On the PSED the judges said: “There must be some evidence of what precisely the decision-maker did in the circumstances of these cases to discharge the obligation when deciding the method by which each relevant appointment was to be made.”

They added: “We have considered with care the evidence filed on behalf of the defendants and cannot find any such evidence…there is no evidence from anyone saying exactly what was done to comply with the public sector equality duty when decisions were taken on how each appointment was to be made.”

On the Good Law Project’s standing, the judges noted that it is a limited company whose articles give it a wide range of interests including “to provide the sound administration of the law and to challenge injustice and inequality” and to “uphold democracy and promote changes to the law and public administration with the aim of improving social justice, equality and inclusion”.

The judges held: “No individual, even with a sincere interest in public law issues, would be regarded as having standing in all cases.

“We do not consider that the position differs simply because there is a limited company which brings the claim.

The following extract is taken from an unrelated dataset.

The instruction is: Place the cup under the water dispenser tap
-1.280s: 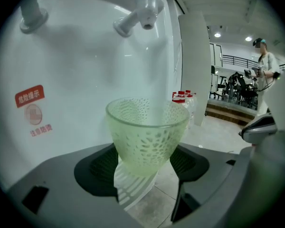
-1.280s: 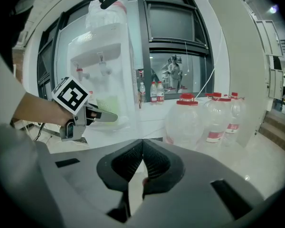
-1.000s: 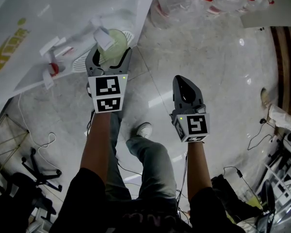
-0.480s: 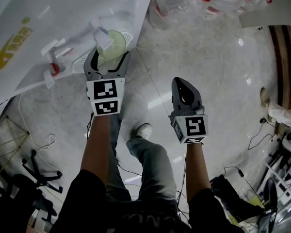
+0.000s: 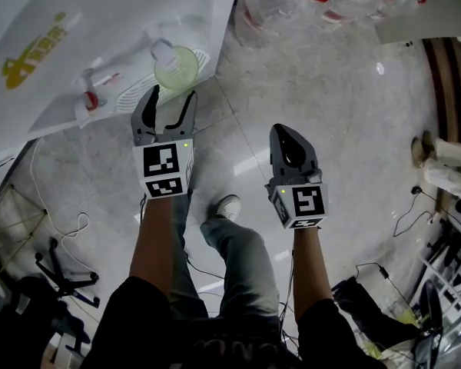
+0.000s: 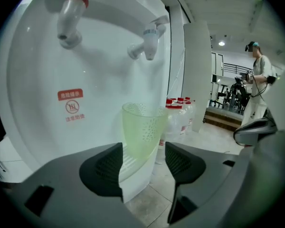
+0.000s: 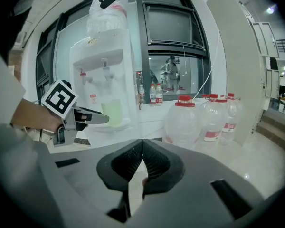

It also cannot be right as a matter of principle that an organisation could in effect confer standing upon itself by drafting its objects clause so widely that just about any conceivable public law error by any public authority falls within its remit.”

A spokeswoman for the Good Law Project told Local Government Lawyer: “We are not planning to appeal this decision because we got what we came for: a finding that Government broke the public sector equality duty.

“There are, however, a couple of other cases where we expect the standing issue to crop up at a senior appellate level: the PPE case, where we are seeking permission to appeal to the Court of Appeal, and the Public First case, where we are seeking permission to appeal to the Supreme Court.”

A Runnymede Trust statement said: “The Runnymede Trust was moved to join this judicial review at the peak of the pandemic when disabled, Black and minority ethnic citizens were dying disproportionately from Covid.

“It seemed logical and indeed imperative that those appointed to help lead the nation out of the pandemic were the best candidates for the job or, at a bare minimum, extensively experienced and fully qualified in the area of public health.

“Neither Baroness Harding nor Mr Coupe is medically trained. Neither has a lifetime of public administration under their belt. It should not be acceptable to drop our standards during complex health emergencies when countless lives are at stake, in particular the lives of some of our country’s most vulnerable citizens. This is when the rule of law most needs to be upheld. This is why the rule of law exists.”